SM skills used on the job:
I’m in charge of 140 fine artist and while they are not performing artists the passion, quirks, and personalities can be very similar. One big difference is there are many fine artists who are reclusive and in no way want to be in the spot light (they like if their art is but not them personally). Some do enjoy the spotlight but there is a good chunk that introvert and hermit whenever possible.
Planning
Organizing
Delegating
Multi-tasking
Calmness under pressure
Problem solving
Confidence in decision making

If you’re as stage manager reading this, it should nearly go without saying that you can shift into the real world pretty well. You can apply for people management jobs because you’ve already handled the craziest of them all. You can apply for office jobs because you’re very competent with a computer and analyzing source materials (scripts) and breaking them down into smaller, more useful paperwork (every plot you’ve ever made).

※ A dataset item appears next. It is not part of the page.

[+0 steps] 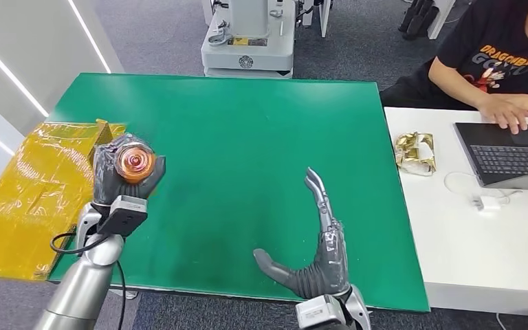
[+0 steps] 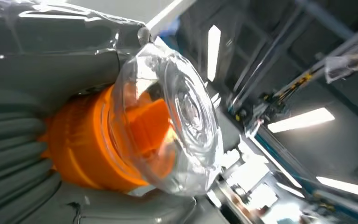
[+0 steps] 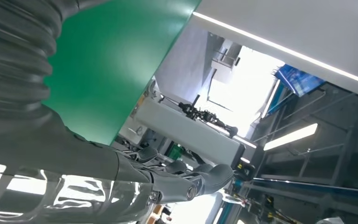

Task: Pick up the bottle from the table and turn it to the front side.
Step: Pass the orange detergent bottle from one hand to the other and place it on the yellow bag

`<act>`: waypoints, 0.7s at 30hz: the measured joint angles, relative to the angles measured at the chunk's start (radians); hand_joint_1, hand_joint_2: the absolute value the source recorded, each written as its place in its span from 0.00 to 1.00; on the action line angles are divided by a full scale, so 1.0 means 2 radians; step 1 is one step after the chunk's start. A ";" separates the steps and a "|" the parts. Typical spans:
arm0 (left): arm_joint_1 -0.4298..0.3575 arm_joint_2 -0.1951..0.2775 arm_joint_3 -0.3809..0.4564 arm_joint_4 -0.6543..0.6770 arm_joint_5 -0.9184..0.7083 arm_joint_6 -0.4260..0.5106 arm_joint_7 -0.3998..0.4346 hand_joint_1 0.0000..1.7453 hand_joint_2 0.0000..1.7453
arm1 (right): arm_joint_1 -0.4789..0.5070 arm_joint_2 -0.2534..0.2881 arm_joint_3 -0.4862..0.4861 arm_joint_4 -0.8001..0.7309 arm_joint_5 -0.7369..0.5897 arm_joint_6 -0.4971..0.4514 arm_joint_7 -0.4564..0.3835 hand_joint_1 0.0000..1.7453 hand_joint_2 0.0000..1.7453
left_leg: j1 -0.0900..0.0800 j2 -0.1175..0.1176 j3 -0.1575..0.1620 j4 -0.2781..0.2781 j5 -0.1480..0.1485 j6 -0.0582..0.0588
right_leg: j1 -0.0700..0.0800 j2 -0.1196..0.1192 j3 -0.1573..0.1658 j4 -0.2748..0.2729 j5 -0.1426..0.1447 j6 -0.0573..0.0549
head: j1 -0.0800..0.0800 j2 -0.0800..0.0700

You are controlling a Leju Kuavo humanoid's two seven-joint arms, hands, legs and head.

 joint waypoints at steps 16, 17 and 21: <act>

Some professions to look into include:

  • Event Management
  • Wedding Planning
  • Receptionist
  • Accountant
  • Real Estate Agent
  • Property Management
  • Project Management

There are also a few gigs in the arts that do pay a little better.

Production Management

Most large production venues have a Production Manager. This job will still have longer hours than your usual 9 to 5, but it does also come with a pay bump that actually matches real world wages. This is also a good way to get exciting things like health benefits and retirement saving packages. As a matter of fact, both companies I did brief Production Management stints had, respectively a 401k (vested after 3 years – I made it to 1) and a pension (yup, that says pension – vested after 5 years, again, I made it to 1).

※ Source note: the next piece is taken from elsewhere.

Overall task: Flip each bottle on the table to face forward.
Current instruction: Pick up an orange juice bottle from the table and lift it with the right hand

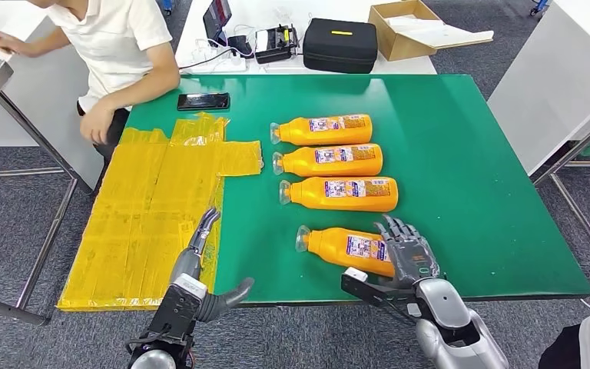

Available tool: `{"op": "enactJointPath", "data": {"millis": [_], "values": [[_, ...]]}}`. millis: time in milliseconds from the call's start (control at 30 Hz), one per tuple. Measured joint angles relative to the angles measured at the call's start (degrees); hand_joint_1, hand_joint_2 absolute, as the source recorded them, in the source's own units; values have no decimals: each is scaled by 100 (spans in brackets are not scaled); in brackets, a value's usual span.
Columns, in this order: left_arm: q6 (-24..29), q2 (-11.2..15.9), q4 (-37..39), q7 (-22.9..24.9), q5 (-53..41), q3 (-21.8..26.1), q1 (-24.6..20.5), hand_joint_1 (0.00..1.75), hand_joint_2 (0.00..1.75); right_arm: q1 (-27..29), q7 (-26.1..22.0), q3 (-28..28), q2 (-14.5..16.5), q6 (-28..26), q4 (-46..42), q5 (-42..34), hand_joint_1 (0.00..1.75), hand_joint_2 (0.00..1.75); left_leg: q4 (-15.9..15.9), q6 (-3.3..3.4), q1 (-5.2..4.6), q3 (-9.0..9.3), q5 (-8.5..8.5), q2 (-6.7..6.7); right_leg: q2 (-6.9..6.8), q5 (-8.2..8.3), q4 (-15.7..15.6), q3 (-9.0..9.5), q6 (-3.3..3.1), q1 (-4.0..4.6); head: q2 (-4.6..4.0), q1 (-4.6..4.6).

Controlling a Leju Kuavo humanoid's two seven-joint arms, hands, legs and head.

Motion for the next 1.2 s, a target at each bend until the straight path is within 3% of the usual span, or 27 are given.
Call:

To be a happy Production Manager, you really need to be comfortable with the technical side of running a theater. You become the liaison point for any outside companies booked in the space and any productions produced by the venue. You answer all of their technical needs, create and confirm production schedules, set the necessary crew calls, hire crew and any other number of tasks to make sure the theater keeps running smoothly.

House Management

If you were always more of a people person than a technical person, moving into a position like House Management might be more your speed. These managers oversee the Front of House. They manage the ushers and anyone else maintaining the lobby and overseeing the patrons.

Teaching

In many states, if you already have a Bachelor’s degree, with an additional year or two of college, you can find programs that will give you your teaching certificate and you can become a high school theater teacher.

If you’re really ambitious, you can go back to school for an M.F.A. or PhD and become a professor – though, be warned (as I have been), that this is likely just to be a different difficult lifestyle. It’s very difficult to get a tenured professor track and if you’re hoping to settle down in one specific place, that’s going to make it even harder.

 

3 thoughts on “What Do You Do After Being a Stage Manager

    • I don’t think anyone sticks with stage management for the pay. But, yeah, fortunately the skills are pretty transferable – you just have to get hiring companies past the initial point of just seeing you as some shiftless artist.